Word problems further complicate matters due to their use of language that’s different from how we communicate.

For example, students may read a problem that says, “Sarah is baking a pie for her grandmother’s birthday. She needs 7 apples for the recipe. At the store, apples are \$2 a piece. If she has \$11, will she have enough money to make the pie?”

Students must decode the words and phrases used to understand what the problem is asking them.

Solution: Provide word problems in audio formats & consider how you can incorporate explicit teaching into your math problem-solving routine.

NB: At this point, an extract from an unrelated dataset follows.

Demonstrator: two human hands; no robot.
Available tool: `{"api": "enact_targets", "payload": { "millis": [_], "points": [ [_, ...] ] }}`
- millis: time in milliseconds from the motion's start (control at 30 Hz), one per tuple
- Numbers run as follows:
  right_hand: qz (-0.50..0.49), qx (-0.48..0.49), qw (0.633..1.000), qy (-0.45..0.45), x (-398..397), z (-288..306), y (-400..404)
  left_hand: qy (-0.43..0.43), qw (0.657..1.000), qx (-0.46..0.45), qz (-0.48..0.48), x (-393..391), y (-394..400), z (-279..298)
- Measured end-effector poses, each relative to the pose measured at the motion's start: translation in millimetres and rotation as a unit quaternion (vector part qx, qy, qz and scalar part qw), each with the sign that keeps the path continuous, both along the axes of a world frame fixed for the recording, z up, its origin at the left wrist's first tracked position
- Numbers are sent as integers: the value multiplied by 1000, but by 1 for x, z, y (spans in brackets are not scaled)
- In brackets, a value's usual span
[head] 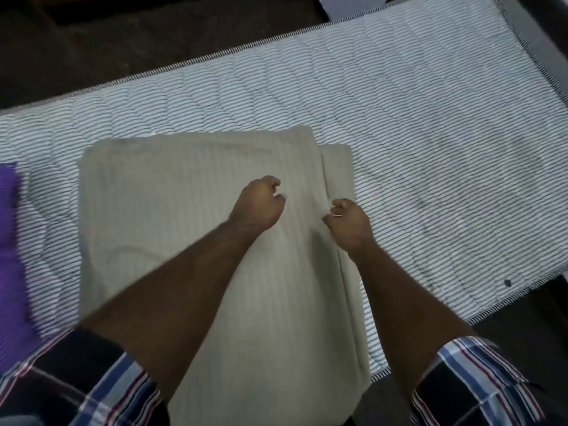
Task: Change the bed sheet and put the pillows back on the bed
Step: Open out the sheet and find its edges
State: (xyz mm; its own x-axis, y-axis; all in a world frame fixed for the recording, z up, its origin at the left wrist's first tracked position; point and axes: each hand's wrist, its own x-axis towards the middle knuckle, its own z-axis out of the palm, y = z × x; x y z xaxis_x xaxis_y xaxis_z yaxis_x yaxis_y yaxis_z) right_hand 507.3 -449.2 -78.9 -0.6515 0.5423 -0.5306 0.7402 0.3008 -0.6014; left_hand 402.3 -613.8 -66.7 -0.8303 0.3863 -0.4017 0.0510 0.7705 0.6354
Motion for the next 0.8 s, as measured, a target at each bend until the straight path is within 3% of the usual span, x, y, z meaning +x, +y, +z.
{"api": "enact_targets", "payload": {
  "millis": [367, 533, 633, 800],
  "points": [
    [16, -85, 996, 11, -15, -74, 37, 2, 995, -44, 86, -52, 147, -61],
    [51, -159, 985, 30, -15, -94, 32, -3, 987, -84, 135, -70, 172, -92],
    [79, -164, 983, 30, -14, -92, 30, 17, 983, -113, 147, -79, 173, -92],
    [62, -213, 973, 67, 7, -47, 29, 86, 981, -66, 162, -69, 171, -52]
  ]
}}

One common strategy for addressing this is to read the problems aloud. Technology can help with this. Recording and storing problems where students can listen to them repeatedly can be helpful. However, you will need to teach your students to use this technology purposefully to help them better understand the word problems they are tackling. Without proper instruction, these recorded problems are no more helpful than reading the problems themselves.

However, this only addresses issues with decoding. It is essential to explain to students the meaning of words and math terms used in questions. A Problem of the Day format offers an excellent opportunity to deeply discuss a single problem with students without taking over your entire math lesson.

Explaining these concepts helps students build a stronger foundation for understanding word problems and increases their math comprehension.

Problem #2: Students have gaps in vocabulary that would help with math word problems.

Sometimes, story problems require students to have an understanding of math vocabulary. When students don’t wholly understand math vocabulary, they struggle to understand what the problems are asking.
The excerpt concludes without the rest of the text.